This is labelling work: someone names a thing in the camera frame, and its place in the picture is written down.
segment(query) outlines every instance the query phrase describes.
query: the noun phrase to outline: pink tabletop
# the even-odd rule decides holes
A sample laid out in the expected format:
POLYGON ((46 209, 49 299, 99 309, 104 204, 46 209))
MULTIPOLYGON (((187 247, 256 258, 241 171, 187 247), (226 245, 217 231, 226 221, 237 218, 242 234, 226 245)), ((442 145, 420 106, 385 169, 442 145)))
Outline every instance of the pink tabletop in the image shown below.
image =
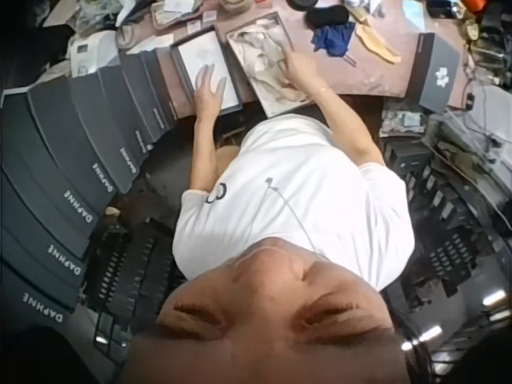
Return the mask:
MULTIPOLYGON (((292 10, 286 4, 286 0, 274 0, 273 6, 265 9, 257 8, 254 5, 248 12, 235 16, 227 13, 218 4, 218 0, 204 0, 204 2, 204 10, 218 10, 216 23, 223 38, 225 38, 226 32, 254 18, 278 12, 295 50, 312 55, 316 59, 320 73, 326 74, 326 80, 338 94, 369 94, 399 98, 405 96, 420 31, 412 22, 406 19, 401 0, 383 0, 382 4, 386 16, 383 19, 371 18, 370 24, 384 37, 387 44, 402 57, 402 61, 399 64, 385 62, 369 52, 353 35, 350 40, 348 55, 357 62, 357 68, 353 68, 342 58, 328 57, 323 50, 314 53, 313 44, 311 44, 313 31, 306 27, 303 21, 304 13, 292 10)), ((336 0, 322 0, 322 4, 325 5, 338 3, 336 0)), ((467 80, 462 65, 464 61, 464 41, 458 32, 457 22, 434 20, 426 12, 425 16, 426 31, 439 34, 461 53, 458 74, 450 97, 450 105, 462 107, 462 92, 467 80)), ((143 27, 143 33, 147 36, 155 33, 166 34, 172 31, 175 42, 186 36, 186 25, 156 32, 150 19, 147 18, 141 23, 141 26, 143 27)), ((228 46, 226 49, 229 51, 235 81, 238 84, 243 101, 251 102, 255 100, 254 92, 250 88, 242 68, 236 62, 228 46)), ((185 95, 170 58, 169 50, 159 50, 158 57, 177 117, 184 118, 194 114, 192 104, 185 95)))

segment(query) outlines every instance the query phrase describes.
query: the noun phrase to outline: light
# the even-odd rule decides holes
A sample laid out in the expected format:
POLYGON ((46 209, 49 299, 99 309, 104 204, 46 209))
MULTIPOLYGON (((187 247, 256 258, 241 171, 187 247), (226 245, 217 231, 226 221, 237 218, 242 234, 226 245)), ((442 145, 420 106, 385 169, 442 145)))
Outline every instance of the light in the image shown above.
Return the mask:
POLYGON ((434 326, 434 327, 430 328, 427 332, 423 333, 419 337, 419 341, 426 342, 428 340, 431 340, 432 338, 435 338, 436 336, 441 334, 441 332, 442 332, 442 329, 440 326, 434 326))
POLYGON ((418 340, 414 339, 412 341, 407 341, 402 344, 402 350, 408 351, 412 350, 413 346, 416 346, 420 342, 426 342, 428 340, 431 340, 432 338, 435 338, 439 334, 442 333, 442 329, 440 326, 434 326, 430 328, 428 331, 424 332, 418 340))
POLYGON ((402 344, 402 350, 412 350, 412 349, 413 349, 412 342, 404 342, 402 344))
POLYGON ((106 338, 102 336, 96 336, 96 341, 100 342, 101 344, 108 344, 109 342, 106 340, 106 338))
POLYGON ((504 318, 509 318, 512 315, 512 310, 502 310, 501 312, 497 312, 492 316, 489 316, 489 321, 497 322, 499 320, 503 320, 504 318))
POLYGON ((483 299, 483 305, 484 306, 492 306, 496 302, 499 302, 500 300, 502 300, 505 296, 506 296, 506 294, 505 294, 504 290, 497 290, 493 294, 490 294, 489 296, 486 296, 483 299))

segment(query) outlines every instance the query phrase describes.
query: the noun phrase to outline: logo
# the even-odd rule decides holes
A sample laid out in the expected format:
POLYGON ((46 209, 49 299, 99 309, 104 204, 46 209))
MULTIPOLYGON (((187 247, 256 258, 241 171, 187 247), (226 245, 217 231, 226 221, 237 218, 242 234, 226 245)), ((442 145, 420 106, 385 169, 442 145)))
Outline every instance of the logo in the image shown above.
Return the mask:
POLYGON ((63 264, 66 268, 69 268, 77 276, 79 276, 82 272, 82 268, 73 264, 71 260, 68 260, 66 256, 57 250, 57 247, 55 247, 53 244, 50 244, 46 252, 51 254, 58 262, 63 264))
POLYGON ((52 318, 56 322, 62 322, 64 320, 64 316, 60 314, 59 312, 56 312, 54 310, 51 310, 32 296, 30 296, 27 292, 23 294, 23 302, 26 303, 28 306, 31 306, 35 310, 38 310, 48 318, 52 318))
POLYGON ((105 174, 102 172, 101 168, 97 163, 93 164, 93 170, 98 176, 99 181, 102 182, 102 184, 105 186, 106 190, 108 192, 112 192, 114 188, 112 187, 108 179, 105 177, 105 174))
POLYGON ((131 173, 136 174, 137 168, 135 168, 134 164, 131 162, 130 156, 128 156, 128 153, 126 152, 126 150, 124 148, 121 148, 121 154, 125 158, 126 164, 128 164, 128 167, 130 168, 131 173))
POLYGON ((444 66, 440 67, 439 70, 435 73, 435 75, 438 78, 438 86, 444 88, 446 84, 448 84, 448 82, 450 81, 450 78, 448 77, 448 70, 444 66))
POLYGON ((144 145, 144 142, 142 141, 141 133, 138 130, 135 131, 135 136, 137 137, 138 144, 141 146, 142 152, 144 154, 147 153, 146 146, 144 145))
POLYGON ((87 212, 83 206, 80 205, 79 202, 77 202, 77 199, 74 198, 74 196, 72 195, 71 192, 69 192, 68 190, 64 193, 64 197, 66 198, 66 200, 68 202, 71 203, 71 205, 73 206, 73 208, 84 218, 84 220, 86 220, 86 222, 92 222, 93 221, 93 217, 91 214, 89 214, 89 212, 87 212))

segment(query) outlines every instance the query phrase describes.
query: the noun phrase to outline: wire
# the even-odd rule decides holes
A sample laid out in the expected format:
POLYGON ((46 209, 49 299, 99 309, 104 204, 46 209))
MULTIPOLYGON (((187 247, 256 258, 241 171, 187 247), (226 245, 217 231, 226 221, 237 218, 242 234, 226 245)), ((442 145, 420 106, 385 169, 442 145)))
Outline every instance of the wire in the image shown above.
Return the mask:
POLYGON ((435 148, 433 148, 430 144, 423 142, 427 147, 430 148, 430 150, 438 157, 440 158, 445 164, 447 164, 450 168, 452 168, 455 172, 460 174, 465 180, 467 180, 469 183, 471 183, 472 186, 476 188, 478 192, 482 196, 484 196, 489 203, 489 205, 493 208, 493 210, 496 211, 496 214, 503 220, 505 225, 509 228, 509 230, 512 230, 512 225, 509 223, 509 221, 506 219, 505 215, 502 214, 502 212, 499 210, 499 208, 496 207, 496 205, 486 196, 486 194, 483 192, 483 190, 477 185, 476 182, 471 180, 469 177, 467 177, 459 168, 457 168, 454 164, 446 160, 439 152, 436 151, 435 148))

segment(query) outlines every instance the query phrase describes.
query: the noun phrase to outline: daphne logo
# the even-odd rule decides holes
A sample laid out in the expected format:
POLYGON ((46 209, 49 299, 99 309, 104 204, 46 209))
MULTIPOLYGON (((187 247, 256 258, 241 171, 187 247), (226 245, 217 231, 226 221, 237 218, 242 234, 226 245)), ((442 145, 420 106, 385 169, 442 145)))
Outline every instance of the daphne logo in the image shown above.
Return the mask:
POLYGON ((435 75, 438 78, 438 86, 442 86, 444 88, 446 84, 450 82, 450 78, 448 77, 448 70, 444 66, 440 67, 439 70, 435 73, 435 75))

^^^^^^^^

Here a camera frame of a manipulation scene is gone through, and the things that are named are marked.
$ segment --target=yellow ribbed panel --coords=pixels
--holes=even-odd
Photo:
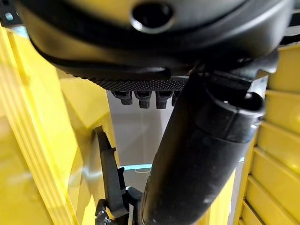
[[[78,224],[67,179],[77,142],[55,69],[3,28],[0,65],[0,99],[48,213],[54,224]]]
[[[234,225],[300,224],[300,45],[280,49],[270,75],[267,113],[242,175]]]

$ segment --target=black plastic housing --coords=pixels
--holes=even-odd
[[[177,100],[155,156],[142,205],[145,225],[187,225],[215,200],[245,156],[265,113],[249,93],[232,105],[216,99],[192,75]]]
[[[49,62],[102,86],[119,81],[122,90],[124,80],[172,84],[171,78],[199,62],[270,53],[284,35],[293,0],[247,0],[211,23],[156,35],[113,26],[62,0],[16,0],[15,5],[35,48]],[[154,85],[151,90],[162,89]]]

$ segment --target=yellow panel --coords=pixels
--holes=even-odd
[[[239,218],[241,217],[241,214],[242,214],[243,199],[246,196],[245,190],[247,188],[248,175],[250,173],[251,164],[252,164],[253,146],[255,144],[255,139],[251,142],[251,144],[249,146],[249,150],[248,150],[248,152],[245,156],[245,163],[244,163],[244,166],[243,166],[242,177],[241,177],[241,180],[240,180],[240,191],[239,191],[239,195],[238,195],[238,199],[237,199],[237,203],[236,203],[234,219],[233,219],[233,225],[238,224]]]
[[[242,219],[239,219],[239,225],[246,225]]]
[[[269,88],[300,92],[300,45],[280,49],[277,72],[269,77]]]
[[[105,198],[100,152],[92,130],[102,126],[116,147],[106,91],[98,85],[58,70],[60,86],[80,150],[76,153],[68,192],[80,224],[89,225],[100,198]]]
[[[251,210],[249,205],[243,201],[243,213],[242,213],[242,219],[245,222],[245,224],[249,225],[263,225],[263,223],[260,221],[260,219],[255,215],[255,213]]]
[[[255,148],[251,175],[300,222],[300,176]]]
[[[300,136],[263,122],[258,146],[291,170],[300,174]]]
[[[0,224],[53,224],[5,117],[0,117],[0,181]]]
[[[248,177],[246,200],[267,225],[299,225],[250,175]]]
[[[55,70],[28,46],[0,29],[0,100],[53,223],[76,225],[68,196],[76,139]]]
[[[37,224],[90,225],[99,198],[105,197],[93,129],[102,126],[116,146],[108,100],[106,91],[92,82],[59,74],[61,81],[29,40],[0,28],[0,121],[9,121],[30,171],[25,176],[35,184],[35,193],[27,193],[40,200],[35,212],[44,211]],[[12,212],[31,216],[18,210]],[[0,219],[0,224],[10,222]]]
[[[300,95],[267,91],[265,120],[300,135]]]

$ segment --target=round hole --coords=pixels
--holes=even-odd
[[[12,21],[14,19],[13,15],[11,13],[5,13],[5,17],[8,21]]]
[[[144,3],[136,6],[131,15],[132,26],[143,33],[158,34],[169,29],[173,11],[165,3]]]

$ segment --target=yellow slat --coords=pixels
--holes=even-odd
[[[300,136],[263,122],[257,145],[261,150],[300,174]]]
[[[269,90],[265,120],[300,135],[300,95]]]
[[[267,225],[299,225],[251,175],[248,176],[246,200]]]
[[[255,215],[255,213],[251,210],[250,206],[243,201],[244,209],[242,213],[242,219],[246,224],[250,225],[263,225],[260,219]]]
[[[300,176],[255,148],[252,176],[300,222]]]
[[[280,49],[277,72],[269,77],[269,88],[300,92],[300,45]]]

^^^^^^^^

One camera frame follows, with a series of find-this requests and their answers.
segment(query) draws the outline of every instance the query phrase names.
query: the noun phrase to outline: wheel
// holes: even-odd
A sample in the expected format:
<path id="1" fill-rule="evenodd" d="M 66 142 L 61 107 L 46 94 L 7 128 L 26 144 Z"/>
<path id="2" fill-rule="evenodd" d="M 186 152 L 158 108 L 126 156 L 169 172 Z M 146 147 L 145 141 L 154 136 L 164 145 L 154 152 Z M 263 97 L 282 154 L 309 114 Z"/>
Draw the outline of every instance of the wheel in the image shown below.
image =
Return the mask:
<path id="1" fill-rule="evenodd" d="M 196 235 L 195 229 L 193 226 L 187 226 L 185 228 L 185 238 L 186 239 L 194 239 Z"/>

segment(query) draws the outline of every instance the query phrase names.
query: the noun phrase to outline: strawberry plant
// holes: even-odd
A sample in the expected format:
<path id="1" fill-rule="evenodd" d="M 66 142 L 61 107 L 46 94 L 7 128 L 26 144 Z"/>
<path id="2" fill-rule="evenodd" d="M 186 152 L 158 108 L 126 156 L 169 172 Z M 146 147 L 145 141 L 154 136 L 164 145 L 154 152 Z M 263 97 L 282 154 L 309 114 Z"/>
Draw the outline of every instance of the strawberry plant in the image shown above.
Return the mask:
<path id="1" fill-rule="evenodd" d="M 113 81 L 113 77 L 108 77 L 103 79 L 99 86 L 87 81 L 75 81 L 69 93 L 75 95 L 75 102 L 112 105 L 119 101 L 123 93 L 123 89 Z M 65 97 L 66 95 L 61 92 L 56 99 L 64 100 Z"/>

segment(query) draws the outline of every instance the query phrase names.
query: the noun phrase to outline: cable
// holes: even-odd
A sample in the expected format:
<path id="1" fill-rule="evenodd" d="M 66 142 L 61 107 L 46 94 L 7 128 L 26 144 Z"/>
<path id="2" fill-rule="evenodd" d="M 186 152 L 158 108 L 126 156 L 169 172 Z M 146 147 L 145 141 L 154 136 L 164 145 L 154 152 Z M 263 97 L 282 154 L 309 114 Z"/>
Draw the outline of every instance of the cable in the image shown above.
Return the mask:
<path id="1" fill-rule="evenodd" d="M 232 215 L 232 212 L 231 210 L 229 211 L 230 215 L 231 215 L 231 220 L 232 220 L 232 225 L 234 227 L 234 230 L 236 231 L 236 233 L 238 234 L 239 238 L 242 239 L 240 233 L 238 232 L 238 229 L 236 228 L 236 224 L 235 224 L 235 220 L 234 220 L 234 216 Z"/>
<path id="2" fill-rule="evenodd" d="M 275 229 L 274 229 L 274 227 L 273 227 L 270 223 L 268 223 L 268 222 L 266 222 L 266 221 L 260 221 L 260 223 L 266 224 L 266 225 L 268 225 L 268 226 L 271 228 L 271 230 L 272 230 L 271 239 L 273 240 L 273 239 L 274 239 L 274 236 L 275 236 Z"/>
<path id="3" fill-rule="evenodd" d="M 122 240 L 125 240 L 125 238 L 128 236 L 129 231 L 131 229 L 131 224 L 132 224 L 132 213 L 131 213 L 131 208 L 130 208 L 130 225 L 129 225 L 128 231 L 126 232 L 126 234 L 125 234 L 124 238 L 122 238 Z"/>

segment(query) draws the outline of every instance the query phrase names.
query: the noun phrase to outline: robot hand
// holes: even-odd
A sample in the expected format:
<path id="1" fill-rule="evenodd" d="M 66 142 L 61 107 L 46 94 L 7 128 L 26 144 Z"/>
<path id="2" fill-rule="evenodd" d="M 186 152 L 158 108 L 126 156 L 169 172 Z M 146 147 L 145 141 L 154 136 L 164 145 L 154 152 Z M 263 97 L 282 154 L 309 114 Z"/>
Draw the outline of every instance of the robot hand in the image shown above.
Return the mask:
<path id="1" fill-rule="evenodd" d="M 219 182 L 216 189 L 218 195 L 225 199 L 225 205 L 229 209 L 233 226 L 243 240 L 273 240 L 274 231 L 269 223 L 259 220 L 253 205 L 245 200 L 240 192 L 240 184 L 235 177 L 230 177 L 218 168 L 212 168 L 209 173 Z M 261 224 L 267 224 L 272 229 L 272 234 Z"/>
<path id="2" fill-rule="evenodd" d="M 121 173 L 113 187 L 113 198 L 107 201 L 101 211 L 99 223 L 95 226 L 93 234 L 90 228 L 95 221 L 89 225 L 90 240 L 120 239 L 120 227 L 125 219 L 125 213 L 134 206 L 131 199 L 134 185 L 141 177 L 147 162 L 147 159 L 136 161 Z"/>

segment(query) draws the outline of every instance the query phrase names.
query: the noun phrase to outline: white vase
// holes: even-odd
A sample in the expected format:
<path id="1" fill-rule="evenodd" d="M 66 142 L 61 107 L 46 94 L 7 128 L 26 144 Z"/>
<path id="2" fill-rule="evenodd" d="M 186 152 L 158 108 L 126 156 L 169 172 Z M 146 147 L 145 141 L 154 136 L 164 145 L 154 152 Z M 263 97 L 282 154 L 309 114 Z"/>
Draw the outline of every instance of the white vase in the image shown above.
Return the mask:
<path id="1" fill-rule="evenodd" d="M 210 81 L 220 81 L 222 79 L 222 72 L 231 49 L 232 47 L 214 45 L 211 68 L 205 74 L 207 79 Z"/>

^^^^^^^^

■ ABOUT THIS EXERCISE: Search the material for the word "wire" and copy each line where it occurs.

■ RESULT FOR THIS EXERCISE:
query: the noun phrase to outline: wire
Outline every instance of the wire in the image shown above.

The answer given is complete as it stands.